On 7/23/14, 3:39 PM, H. S. Teoh via Digitalmars-d wrote:
> On Wed, Jul 23, 2014 at 02:35:03PM -0700, Andrei Alexandrescu via Digitalmars-d wrote:
>> On 7/23/14, 11:52 AM, H. S. Teoh via Digitalmars-d wrote:
> [...]
>>> I fully agree that we should not autogenerate opCmp if the user
>>> defines opEquals, since not all types comparable with equality are
>>> orderable.  However, surely all orderable types are
>>> equality-comparable!
>>
>> http://en.wikipedia.org/wiki/Lattice_(order)
> [...]
>
> And why should this be the default behaviour? The <, <=, >=, > operators
> imply linear ordering, not general partial order. If you really want to
> implement a non-linear partial ordering, you can always define both
> opCmp and opEquals. This should be the *non*-default case, since in the
> vast majority of cases, defining opCmp means you want a linear ordering.

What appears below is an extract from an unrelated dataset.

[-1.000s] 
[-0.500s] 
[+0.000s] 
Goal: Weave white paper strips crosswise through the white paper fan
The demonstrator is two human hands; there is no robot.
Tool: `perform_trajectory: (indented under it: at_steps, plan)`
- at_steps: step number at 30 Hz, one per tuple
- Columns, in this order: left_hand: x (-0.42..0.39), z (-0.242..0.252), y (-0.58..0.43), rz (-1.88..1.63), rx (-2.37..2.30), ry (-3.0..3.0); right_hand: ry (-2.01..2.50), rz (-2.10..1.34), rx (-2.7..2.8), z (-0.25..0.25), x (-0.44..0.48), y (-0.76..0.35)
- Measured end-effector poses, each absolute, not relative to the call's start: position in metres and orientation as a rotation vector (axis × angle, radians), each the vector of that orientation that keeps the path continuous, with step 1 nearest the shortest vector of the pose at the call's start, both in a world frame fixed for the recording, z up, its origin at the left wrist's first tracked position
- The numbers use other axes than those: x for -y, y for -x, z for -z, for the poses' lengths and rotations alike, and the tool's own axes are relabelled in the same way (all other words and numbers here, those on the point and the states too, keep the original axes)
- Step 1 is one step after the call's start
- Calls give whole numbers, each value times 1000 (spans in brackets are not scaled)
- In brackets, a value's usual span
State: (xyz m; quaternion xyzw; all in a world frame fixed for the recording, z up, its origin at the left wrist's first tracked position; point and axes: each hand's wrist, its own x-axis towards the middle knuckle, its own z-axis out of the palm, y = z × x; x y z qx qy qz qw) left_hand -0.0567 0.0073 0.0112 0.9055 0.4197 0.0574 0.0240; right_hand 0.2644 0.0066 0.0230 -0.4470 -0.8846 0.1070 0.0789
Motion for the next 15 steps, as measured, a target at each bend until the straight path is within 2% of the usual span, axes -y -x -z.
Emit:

> Linear ordering should be default, and partial ordering possible if the
> programmer explicitly asks for it (by implementing opEquals manually).

I'm unconvinced. Most algorithms that need inequality don't need 
equality comparison; instead, they consider objects for which both !(a < 
b) && !(b < a) in the same "equivalence class" that doesn't assume they 
are actually equal.

Bottom line, inferring opEquals from opCmp seems fishy.